• _Work request_: Nothing in the data should change when you return it, but leave the pictures out.

BEGIN The data

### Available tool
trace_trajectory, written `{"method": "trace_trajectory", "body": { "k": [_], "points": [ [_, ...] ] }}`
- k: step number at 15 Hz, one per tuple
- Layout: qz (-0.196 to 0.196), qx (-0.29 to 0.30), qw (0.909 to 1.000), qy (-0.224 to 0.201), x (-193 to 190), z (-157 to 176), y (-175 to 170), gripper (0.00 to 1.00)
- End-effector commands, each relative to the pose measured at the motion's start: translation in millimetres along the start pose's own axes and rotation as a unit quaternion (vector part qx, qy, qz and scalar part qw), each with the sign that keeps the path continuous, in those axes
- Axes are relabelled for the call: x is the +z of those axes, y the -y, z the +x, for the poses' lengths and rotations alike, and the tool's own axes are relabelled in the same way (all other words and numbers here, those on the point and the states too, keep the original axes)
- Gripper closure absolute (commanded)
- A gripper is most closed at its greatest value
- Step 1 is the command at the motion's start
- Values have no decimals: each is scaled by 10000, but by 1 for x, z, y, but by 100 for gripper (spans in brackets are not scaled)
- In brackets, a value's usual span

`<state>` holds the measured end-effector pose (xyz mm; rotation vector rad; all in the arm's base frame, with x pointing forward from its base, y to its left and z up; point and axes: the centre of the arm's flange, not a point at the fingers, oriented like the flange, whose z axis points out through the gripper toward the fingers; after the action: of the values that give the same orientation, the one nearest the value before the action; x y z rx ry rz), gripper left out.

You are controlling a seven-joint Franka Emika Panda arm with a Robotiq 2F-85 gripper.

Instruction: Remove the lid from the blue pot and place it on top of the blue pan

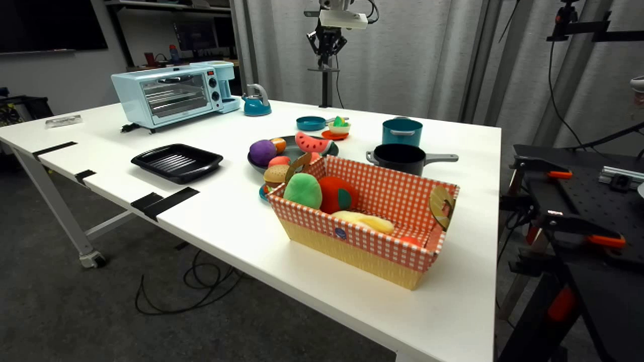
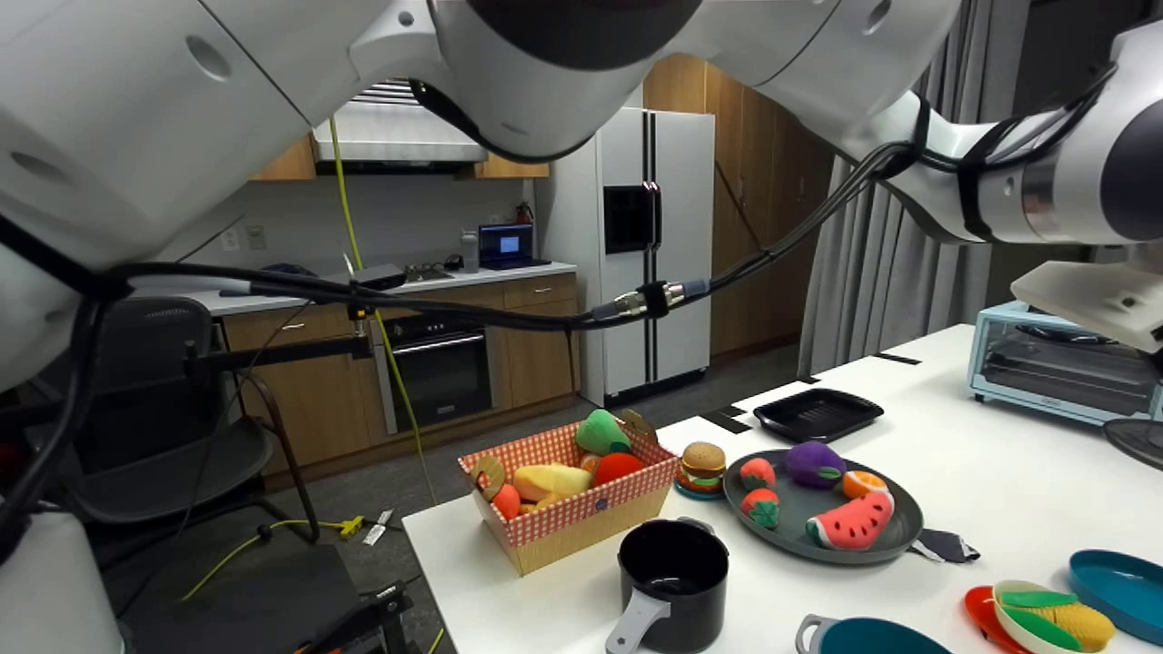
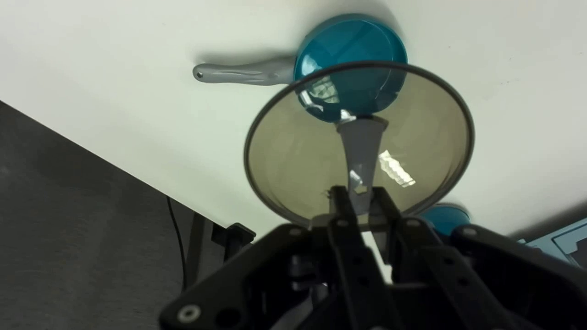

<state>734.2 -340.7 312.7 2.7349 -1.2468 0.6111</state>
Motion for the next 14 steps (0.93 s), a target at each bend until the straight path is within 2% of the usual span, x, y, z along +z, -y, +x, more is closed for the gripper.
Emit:
{"method": "trace_trajectory", "body": {
  "k": [1, 5, 6, 7, 14],
  "points": [
    [-22, 191, 9998, 57, 5, 18, 6, 96],
    [-28, 230, 9997, 90, 6, 21, 9, 96],
    [-37, 236, 9997, 111, 6, 21, 10, 60],
    [-40, 247, 9996, 124, 6, 22, 10, 58],
    [-73, 207, 9996, 176, 8, 20, 14, 7]
  ]
}}
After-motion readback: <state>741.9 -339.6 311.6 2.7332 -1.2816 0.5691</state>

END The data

• _Written solution_:
### Available tool
trace_trajectory, written `{"method": "trace_trajectory", "body": { "k": [_], "points": [ [_, ...] ] }}`
- k: step number at 15 Hz, one per tuple
- Layout: qz (-0.196 to 0.196), qx (-0.29 to 0.30), qw (0.909 to 1.000), qy (-0.224 to 0.201), x (-193 to 190), z (-157 to 176), y (-175 to 170), gripper (0.00 to 1.00)
- End-effector commands, each relative to the pose measured at the motion's start: translation in millimetres along the start pose's own axes and rotation as a unit quaternion (vector part qx, qy, qz and scalar part qw), each with the sign that keeps the path continuous, in those axes
- Axes are relabelled for the call: x is the +z of those axes, y the -y, z the +x, for the poses' lengths and rotations alike, and the tool's own axes are relabelled in the same way (all other words and numbers here, those on the point and the states too, keep the original axes)
- Gripper closure absolute (commanded)
- A gripper is most closed at its greatest value
- Step 1 is the command at the motion's start
- Values have no decimals: each is scaled by 10000, but by 1 for x, z, y, but by 100 for gripper (spans in brackets are not scaled)
- In brackets, a value's usual span

`<state>` holds the measured end-effector pose (xyz mm; rotation vector rad; all in the arm's base frame, with x pointing forward from its base, y to its left and z up; point and axes: the centre of the arm's flange, not a point at the fingers, oriented like the flange, whose z axis points out through the gripper toward the fingers; after the action: of the values that give the same orientation, the one nearest the value before the action; x y z rx ry rz), gripper left out.

You are controlling a seven-joint Franka Emika Panda arm with a Robotiq 2F-85 gripper.

Instruction: Remove the lid from the blue pot and place it on top of the blue pan


<state>734.2 -340.7 312.7 2.7349 -1.2468 0.6111</state>
Motion for the next 14 steps (0.93 s), a target at each bend until the straight path is within 2% of the usual span, x, y, z along +z, -y, +x, more is closed for the gripper.
Emit:
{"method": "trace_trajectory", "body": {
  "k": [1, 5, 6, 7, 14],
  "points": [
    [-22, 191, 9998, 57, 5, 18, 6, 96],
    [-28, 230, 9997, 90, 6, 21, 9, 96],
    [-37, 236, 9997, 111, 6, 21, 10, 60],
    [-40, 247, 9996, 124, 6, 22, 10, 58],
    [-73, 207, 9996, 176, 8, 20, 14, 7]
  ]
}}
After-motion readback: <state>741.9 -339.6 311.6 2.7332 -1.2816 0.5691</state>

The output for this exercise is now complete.